[Records provided Boundary: Start]

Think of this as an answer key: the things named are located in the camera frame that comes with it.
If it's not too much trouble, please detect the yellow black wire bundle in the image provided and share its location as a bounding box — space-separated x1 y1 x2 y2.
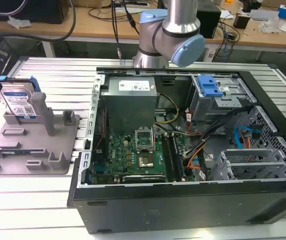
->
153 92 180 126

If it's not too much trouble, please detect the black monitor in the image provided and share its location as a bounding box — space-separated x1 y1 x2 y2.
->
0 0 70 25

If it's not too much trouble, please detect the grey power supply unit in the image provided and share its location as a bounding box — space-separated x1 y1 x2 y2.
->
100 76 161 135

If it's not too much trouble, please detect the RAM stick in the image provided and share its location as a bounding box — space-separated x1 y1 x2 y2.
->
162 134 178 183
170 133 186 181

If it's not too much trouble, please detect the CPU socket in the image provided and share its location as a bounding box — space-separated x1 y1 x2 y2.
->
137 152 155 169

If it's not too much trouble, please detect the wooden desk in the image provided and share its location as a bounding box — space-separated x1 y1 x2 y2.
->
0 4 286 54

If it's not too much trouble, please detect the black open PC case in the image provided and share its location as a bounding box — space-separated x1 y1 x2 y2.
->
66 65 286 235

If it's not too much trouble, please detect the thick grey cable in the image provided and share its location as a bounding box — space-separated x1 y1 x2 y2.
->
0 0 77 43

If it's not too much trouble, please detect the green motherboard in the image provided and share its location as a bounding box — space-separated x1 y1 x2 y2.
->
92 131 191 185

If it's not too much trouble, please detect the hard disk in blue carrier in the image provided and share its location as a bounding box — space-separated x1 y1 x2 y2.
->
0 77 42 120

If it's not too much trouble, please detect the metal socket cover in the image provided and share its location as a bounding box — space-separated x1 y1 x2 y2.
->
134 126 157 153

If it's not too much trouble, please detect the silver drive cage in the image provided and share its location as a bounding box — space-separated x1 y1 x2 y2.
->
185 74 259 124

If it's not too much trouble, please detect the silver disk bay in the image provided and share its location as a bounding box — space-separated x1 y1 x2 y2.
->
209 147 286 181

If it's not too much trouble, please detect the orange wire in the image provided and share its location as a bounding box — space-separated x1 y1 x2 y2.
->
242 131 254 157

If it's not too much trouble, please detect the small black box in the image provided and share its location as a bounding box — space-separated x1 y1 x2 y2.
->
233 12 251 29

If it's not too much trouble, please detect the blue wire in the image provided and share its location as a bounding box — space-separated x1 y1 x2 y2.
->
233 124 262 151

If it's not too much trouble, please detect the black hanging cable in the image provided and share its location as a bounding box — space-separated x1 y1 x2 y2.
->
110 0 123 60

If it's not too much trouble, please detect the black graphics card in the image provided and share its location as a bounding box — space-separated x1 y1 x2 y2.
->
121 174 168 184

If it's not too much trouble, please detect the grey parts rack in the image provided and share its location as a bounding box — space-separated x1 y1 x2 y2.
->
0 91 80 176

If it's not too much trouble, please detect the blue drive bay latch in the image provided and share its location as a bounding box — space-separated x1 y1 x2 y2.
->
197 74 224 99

[Records provided Boundary: End]
[Records provided Boundary: Start]

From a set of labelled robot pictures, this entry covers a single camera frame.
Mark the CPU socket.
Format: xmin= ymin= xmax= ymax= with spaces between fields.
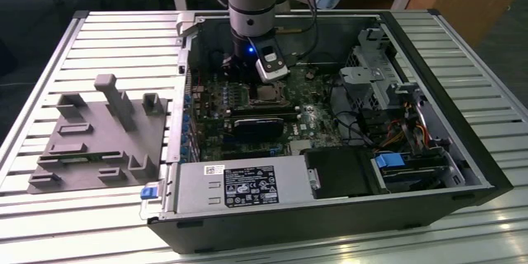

[Records provided Boundary: End]
[Records provided Boundary: Start]

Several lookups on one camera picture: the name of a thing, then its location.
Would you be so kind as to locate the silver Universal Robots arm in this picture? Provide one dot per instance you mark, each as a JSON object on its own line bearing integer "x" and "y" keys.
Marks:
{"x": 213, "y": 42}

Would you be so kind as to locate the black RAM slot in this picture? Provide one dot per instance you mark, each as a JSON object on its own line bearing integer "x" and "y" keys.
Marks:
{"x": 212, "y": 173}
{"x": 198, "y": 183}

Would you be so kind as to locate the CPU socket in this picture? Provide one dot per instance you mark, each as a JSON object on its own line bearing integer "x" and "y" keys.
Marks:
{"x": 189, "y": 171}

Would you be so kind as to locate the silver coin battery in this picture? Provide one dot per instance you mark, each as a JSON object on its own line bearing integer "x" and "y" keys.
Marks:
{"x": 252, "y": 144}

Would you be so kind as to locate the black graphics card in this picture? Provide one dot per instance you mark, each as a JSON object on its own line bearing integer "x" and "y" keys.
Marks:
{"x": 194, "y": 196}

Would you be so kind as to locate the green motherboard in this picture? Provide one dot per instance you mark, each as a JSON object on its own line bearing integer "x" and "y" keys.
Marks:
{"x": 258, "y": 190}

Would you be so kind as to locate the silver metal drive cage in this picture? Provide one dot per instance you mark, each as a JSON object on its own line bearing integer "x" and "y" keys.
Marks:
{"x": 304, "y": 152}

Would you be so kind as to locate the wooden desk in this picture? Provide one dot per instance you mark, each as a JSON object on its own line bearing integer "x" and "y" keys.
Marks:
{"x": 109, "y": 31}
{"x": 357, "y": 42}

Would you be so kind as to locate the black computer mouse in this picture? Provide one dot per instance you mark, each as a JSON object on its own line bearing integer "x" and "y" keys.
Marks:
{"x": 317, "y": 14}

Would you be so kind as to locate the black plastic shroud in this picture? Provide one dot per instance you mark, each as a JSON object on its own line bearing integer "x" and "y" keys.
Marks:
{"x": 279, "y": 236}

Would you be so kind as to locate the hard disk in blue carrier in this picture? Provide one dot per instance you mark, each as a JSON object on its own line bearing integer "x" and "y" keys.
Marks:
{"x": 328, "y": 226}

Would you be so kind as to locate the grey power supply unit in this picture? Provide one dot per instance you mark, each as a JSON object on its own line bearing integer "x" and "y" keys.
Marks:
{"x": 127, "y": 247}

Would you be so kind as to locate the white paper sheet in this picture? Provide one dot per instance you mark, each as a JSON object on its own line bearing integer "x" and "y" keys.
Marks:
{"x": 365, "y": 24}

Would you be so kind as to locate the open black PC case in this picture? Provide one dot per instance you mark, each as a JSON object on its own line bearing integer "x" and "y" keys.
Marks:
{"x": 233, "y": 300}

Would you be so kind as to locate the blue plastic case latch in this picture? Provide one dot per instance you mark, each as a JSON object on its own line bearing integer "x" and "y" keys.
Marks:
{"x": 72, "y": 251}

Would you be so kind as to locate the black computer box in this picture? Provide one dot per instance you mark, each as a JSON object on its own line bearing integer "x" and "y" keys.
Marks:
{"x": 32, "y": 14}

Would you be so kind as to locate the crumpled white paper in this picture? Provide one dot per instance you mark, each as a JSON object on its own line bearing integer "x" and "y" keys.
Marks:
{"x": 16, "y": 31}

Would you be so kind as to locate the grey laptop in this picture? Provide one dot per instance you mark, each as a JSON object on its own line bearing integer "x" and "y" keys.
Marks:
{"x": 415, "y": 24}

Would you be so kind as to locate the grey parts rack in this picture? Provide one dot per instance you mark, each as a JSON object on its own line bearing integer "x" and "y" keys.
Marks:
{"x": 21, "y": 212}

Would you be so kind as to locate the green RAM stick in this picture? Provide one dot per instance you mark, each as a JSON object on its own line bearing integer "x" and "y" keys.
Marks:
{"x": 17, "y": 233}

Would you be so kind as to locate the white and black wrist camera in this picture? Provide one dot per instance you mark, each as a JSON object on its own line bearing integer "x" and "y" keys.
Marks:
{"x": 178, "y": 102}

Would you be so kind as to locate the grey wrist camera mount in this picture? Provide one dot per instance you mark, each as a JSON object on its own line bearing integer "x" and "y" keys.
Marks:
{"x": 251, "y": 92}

[Records provided Boundary: End]

> _Aim of the task_: A clean copy is needed of the lines above from the one with "Think of this" up to and including the one with "If it's not too much trouble, please detect the grey power". Please set it down exactly, with no pictures.

> _Output of the exercise_:
Think of this as an answer key: the things named are located in the camera frame that comes with it.
If it's not too much trouble, please detect the yellow black wire bundle in the image provided and share its location as a bounding box — space-separated x1 y1 x2 y2.
->
153 92 180 126

If it's not too much trouble, please detect the black monitor in the image provided and share its location as a bounding box — space-separated x1 y1 x2 y2.
->
0 0 70 25

If it's not too much trouble, please detect the grey power supply unit in the image provided and share its location as a bounding box — space-separated x1 y1 x2 y2.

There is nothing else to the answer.